─── PROVIDED MATERIAL

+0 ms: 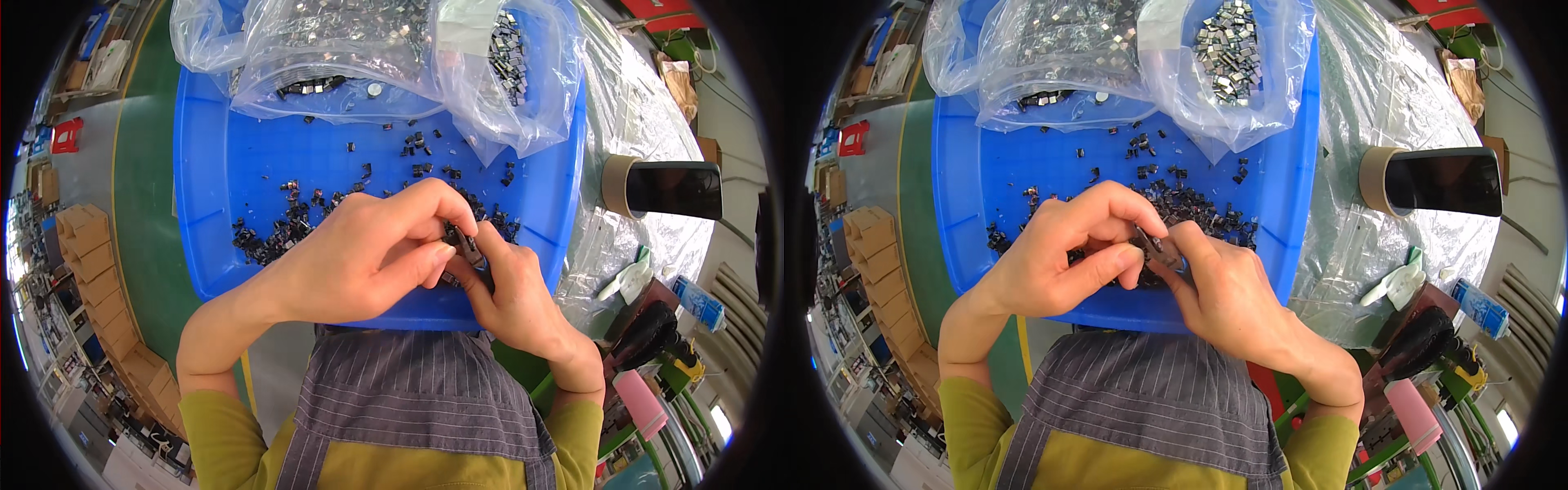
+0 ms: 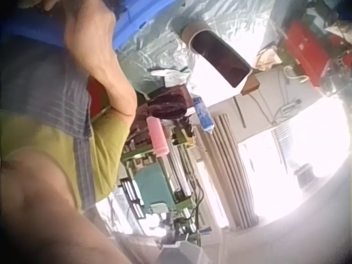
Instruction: Trimming small black electronic components using a pair of pliers over a blue sorting tray.
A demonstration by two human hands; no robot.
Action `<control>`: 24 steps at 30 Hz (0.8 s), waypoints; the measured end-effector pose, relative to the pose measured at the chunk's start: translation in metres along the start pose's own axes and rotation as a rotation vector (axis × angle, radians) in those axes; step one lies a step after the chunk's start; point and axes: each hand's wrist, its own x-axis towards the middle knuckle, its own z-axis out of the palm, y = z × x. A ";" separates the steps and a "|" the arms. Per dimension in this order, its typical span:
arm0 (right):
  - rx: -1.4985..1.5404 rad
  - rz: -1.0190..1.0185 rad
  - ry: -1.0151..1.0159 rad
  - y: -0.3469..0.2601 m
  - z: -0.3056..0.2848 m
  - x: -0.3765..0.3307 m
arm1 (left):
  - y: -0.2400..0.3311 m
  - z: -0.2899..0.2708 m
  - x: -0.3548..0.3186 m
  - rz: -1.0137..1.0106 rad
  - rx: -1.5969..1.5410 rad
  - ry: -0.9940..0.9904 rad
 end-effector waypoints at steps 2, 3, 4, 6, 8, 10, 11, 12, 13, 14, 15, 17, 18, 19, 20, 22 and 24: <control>0.066 0.030 -0.028 -0.002 -0.004 0.001 | 0.007 -0.005 0.001 -0.090 -0.030 -0.042; 0.131 0.059 -0.067 -0.003 -0.006 0.002 | 0.007 -0.005 0.000 -0.089 -0.022 -0.055; 0.136 0.061 -0.055 -0.004 -0.007 0.001 | 0.004 -0.002 -0.002 -0.095 -0.061 -0.016; 0.300 0.162 -0.154 -0.003 -0.009 0.000 | 0.005 -0.004 -0.004 -0.107 -0.095 0.022; 0.310 0.126 -0.151 0.001 -0.009 -0.001 | 0.009 0.000 -0.006 -0.132 -0.154 0.066; 0.324 0.083 -0.152 0.003 -0.009 -0.002 | 0.013 -0.004 -0.006 -0.227 -0.262 0.074; 0.360 0.082 -0.147 0.003 -0.011 -0.002 | 0.011 -0.004 -0.005 -0.234 -0.248 0.071; 0.396 0.081 -0.142 0.003 -0.013 -0.003 | 0.006 -0.001 -0.004 -0.168 -0.319 0.069; 0.413 0.073 -0.134 0.004 -0.012 -0.003 | 0.003 -0.001 -0.004 -0.105 -0.388 0.064; 0.410 0.067 -0.140 0.004 -0.012 -0.003 | 0.005 -0.002 -0.003 -0.126 -0.428 0.054; 0.406 0.060 -0.145 0.005 -0.012 -0.003 | 0.005 -0.002 -0.003 -0.138 -0.411 0.048; 0.384 0.089 -0.174 0.004 -0.016 -0.002 | 0.003 0.001 0.000 -0.111 -0.500 0.076; 0.394 0.071 -0.170 0.004 -0.016 -0.002 | 0.002 -0.001 0.000 -0.122 -0.492 0.067; 0.400 0.052 -0.170 0.004 -0.017 -0.002 | 0.001 -0.002 0.000 -0.151 -0.514 0.053; 0.409 0.053 -0.165 0.004 -0.018 -0.002 | 0.000 -0.002 -0.001 -0.179 -0.538 0.040; 0.348 0.013 -0.165 0.003 -0.019 -0.002 | -0.003 0.000 0.002 -0.161 -0.539 0.049; 0.357 0.010 -0.162 0.003 -0.018 -0.002 | -0.005 0.001 0.002 -0.140 -0.541 0.062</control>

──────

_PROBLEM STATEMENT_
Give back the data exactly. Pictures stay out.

_EXPECTED ANSWER_
+0 ms: 
+0 ms: 
Instruction: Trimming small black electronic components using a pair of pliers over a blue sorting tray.
A demonstration by two human hands; no robot.
Action `<control>`: 24 steps at 30 Hz (0.8 s), waypoints; the measured end-effector pose, relative to the pose measured at the chunk's start: translation in metres along the start pose's own axes and rotation as a rotation vector (axis × angle, radians) in those axes; step one lies a step after the chunk's start; point and axes: each hand's wrist, its own x-axis towards the middle knuckle, its own z-axis out of the palm, y = z × x. A ";" separates the steps and a "|" the arms. Per dimension in this order, its typical span:
arm0 (right):
  - rx: -1.4985..1.5404 rad
  - rz: -1.0190..1.0185 rad
  - ry: -1.0151..1.0159 rad
  - y: -0.3469..0.2601 m
  - z: -0.3056..0.2848 m
  - x: -0.3765..0.3307 m
arm1 (left):
  - y: -0.2400..0.3311 m
  - z: -0.2899..0.2708 m
  - x: -0.3548..0.3186 m
  - rz: -1.0137..1.0106 rad
  - rx: -1.5969..1.5410 rad
  - ry: -0.9940..0.9904 rad
 end-effector waypoints at steps 2, 3, 4, 6, 8, 10, 11, 12, 13, 14, 15, 17, 18, 19, 20, 22 and 24: <control>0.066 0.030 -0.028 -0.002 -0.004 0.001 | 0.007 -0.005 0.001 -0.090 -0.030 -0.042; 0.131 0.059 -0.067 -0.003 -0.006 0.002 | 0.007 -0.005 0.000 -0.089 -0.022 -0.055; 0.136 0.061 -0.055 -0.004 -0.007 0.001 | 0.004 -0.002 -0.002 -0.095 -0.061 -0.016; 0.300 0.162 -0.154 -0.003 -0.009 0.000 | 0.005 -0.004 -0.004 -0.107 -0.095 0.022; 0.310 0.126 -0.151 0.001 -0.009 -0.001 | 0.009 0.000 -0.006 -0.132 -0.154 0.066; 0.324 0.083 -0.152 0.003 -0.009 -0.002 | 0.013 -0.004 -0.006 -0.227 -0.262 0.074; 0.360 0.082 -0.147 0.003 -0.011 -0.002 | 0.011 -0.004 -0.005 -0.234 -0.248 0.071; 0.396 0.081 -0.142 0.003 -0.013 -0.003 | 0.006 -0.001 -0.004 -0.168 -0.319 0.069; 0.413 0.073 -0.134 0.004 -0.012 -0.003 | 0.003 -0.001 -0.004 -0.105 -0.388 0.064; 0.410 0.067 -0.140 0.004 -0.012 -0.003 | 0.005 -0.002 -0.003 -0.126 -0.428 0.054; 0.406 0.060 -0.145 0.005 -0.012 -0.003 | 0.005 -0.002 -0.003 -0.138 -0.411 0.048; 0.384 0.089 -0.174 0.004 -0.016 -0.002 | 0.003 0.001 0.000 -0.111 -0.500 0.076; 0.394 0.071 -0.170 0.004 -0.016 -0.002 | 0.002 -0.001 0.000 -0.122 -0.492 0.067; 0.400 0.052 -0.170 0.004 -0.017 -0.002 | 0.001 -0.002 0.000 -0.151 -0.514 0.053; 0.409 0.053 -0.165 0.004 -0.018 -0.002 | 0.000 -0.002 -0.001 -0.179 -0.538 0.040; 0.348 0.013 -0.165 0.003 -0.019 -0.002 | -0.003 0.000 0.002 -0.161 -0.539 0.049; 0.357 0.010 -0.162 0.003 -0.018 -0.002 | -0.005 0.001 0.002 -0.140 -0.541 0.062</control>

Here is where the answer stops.